Raccoons to Exterminate Pitcher Plants that Exterminate Raccoons

ArticlesCampusNews

Written by: Janice Kim

“I’m too smart to fall into a pitcher PLAAAAAAAAAAANT!” said one student.
Photo by Jordan Whitlow

After a record number of students were offered on-campus housing through Chancellor Khosla’s Strategic Plan, wildlife has habituated to the increased human activity. To this, UC San Diego Facilities Management recently reported that the campus raccoon population had become “difficult” to control. Aggressive behavior from the raccoons had been preventing students from properly disposing of their garbage, which according to Raccoon Regent Leicester Lotwin, only further reinforced their territory. “These poor students can’t even reach their dining halls without getting ransacked by the scourge of stripes… Well how else would you explain the plates stacked on top of all those trash cans?”

Following reports of dumpsters overrun with animals, Facilities Management sought the help of UCSD’s Genetically Modified Organism (GMO) laboratory for a permanent solution. Over the three weeks of winter break, funding was funneled from the environmental sciences budget towards developing what became known as Project Audrey Geisel II.

The first crop of genetically modified pitcher plants were seeded along all major walkways on campus. They reach heights of nine feet, can digest a raccoon-sized mass of biomatter in the span of an 80-minute lecture, and grow in two colors: military camo and wine-dark sea. “Regarding the ‘bio’ of biomatter,” commented principal investigator Stef Biolosky, “the plants honestly make quick work of anything that passes their slippery rims.” Students were seen disposing candy wrappers, rubber tires, and the rest of their refuse in a newfound compost wave. “We’ve killed two birds with one stone, except the birds are problems, and the stone is a solution. A caustic solution! How’s that for show?”

After a successful week of operations, however, Facilities Management suddenly faced an overgrowth of FixIt tickets.

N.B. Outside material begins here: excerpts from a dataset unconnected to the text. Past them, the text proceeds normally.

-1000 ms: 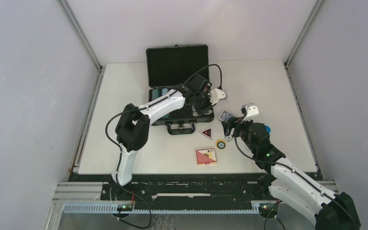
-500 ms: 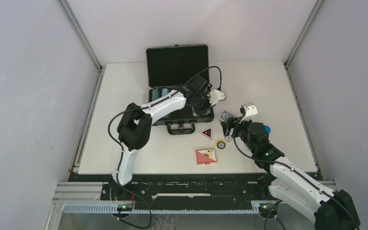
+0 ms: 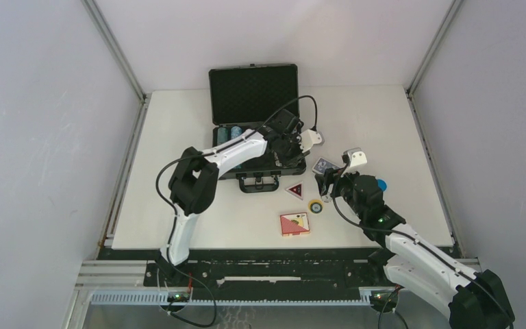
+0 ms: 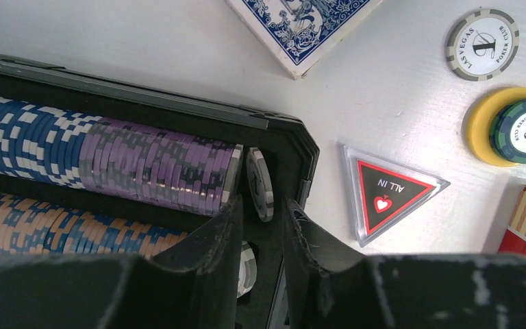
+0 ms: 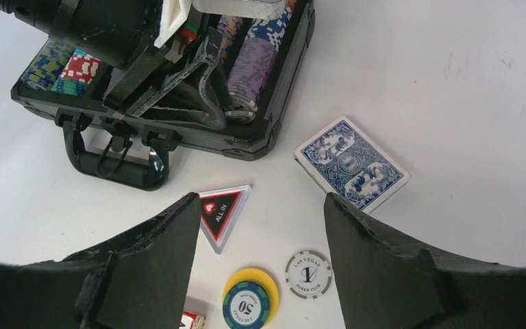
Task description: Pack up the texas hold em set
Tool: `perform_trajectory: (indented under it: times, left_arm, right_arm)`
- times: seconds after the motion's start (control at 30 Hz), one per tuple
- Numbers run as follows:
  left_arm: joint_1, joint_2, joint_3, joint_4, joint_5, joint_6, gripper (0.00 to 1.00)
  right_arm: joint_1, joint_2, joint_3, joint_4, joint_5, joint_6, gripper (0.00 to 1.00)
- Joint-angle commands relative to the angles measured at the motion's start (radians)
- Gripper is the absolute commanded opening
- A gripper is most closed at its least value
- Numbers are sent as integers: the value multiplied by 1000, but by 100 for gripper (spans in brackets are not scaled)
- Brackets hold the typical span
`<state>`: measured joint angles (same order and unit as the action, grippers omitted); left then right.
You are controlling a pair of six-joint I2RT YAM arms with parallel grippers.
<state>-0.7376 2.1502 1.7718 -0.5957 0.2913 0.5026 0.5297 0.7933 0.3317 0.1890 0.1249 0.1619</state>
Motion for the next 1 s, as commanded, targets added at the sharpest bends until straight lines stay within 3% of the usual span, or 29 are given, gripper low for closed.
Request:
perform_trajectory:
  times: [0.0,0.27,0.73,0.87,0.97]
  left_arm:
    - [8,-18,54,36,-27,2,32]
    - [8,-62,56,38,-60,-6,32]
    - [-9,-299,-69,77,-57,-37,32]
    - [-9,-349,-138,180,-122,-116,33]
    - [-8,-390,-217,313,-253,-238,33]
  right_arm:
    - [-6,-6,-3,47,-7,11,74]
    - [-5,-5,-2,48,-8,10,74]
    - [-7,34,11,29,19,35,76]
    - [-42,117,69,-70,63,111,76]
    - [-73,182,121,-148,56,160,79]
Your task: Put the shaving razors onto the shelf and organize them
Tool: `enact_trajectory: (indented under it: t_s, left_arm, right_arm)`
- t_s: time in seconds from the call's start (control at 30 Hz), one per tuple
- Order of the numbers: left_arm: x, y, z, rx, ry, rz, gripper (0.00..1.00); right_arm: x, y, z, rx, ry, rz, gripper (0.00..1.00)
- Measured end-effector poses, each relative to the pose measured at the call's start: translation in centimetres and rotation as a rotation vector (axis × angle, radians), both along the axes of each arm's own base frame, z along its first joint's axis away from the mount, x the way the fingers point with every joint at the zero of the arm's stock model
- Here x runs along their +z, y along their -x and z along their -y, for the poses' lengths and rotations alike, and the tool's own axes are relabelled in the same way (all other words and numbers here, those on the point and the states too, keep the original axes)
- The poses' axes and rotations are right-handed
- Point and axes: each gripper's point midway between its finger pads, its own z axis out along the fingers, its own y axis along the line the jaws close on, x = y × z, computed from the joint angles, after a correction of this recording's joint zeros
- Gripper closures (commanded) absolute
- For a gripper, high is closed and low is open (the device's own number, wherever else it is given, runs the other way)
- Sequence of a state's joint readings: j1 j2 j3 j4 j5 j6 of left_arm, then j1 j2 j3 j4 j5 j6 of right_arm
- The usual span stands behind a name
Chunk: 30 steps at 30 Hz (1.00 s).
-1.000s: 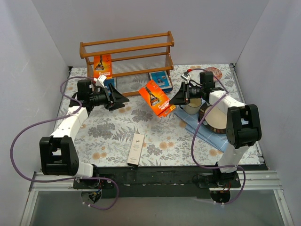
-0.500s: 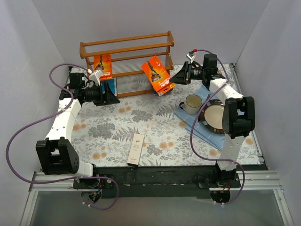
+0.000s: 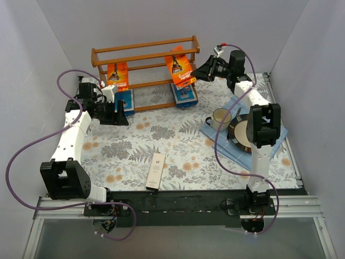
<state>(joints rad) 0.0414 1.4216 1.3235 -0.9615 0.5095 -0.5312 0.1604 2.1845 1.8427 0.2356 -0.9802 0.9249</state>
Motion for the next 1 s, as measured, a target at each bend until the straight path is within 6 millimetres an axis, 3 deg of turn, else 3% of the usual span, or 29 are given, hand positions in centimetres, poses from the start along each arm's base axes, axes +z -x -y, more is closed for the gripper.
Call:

Juvenile pitcher plant specimens were found sprouting from garbage disposal drains and shower heads, and multiple students have needed to be extracted after falling into cavities. “We’d been doing our best to resolve these incidents on our own, but we just didn’t have enough resources nor the manpower. Even I came down to pitch in, pun intended.” Lotwin wrenched a crowbar from the mouth of a plant after having used it to pull out a bystander. “But you know who can provide the funds?”

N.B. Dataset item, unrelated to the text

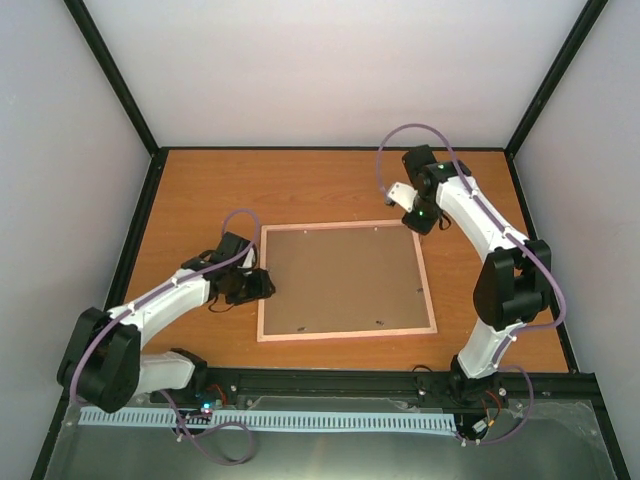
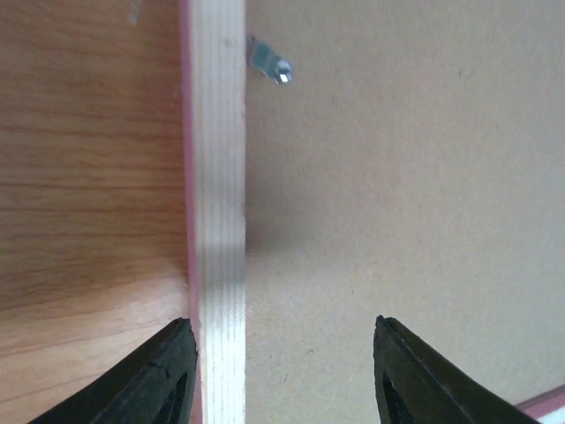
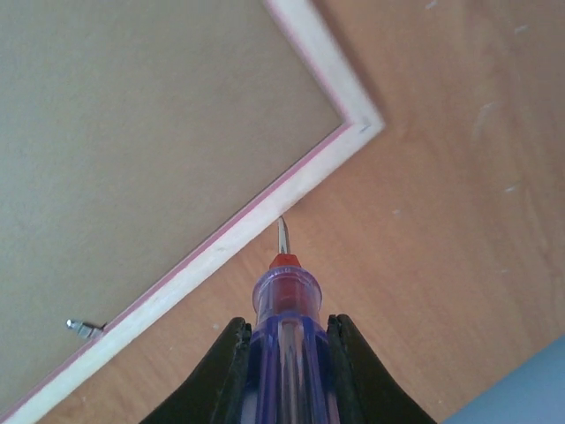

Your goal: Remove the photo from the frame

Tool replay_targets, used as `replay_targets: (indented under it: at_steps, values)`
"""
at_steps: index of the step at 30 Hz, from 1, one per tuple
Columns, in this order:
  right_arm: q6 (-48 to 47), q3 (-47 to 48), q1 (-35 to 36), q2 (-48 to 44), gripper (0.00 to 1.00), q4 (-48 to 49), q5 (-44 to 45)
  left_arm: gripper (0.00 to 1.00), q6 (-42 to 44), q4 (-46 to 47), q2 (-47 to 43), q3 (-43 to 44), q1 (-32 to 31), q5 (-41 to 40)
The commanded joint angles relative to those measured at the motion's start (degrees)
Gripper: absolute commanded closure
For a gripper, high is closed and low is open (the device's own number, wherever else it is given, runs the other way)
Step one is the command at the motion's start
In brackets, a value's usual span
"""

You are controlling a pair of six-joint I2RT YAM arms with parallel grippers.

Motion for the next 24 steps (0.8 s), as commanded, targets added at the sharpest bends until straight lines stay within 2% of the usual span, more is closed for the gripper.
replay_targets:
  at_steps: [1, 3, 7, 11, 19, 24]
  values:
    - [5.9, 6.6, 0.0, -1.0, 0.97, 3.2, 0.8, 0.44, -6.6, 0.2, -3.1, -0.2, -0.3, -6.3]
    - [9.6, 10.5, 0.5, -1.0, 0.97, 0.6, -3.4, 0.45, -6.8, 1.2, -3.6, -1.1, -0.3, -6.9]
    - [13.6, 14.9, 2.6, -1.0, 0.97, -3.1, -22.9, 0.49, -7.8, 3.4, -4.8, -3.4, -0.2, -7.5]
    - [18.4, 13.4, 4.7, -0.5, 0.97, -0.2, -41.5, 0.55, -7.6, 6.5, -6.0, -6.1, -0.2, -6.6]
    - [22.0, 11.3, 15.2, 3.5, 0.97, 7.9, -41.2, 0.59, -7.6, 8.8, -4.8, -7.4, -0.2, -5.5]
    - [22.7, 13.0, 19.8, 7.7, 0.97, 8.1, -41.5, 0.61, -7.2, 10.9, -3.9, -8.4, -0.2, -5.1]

Financial reserves are now being diverted from all science departments towards the GMO team. Multiple projects are being tended to that seek to develop species that can consume pitcher plants with equal efficacy: the most promising include dire raccoons that are “meaner, perhaps greener;” hand sanitizer that kills 100% of germinators; and an experimental roster of UCSD baseball players who have resistance to acid and nonmagical bludgeoning, piercing, and slashing damage and can “knock them damn pitchers out of the science park.”

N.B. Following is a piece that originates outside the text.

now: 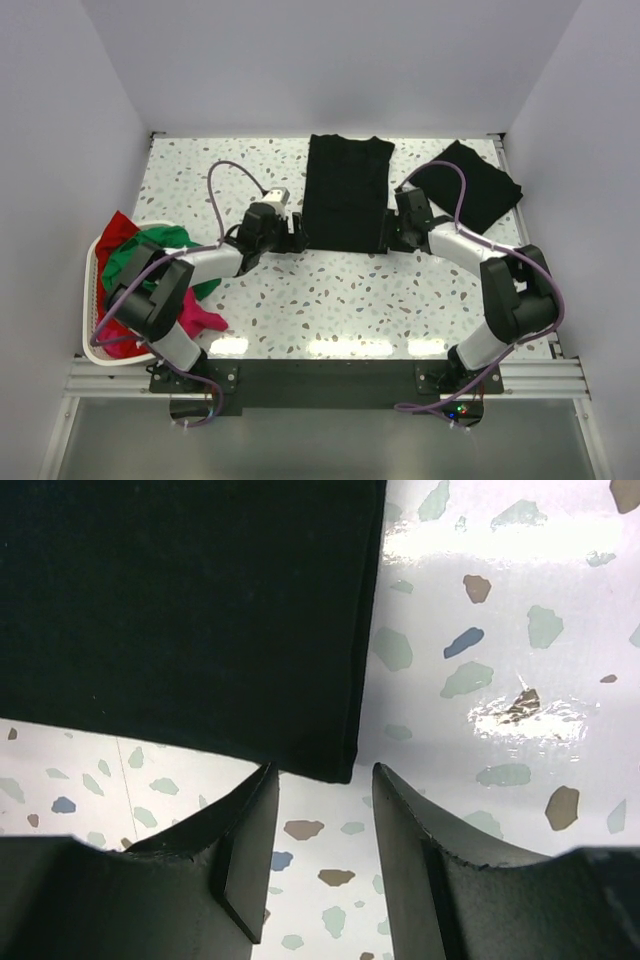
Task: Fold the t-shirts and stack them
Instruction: Fold the tshirt
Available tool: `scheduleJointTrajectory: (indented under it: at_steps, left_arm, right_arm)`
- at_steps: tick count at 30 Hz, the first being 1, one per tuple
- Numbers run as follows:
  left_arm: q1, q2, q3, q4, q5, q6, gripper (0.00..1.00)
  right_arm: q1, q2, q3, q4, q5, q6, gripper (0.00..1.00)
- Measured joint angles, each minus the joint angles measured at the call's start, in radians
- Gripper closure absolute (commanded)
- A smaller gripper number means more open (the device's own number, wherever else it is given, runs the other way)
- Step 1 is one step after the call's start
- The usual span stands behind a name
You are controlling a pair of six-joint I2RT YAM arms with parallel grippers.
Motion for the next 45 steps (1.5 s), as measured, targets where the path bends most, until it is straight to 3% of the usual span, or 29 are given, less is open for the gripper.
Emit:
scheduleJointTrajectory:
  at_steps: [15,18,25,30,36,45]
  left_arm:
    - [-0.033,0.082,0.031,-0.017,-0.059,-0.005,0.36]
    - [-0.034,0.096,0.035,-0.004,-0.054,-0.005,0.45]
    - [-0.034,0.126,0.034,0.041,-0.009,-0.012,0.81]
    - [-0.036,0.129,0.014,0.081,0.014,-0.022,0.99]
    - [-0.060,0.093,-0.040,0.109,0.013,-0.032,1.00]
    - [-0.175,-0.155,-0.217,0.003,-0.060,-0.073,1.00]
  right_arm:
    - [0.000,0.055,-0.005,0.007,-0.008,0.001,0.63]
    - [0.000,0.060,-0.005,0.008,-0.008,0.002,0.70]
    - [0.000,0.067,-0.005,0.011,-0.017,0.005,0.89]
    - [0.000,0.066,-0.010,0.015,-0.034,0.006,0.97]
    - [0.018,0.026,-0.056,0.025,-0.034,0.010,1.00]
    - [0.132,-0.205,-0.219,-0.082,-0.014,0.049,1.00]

Those on campus have proclaimed that these invasive species have replaced the root problem with larger ones. Fourth-year Environmental Chemistry major Alder Diel explained, “They’re fighting their own fire with fire! I’m the one caught in this little school of horrors out here, dodging hulked out raccoons and radioactive fastballs left and right. And the plates are still stacking up outside 64 and Pines. Are we sure it was because of the animals to begin with?”

“What plates?” Biolosky asked, climbing out of the half-melted remains of an Audrey Geisel II. “I was only told about vermin that needed to be neutralized, so we did it with the pitcher plants. When folks started to moan about those, we produced even more solutions. We only ever produce solutions! And jobs! And above all, we’re doing this because we can.”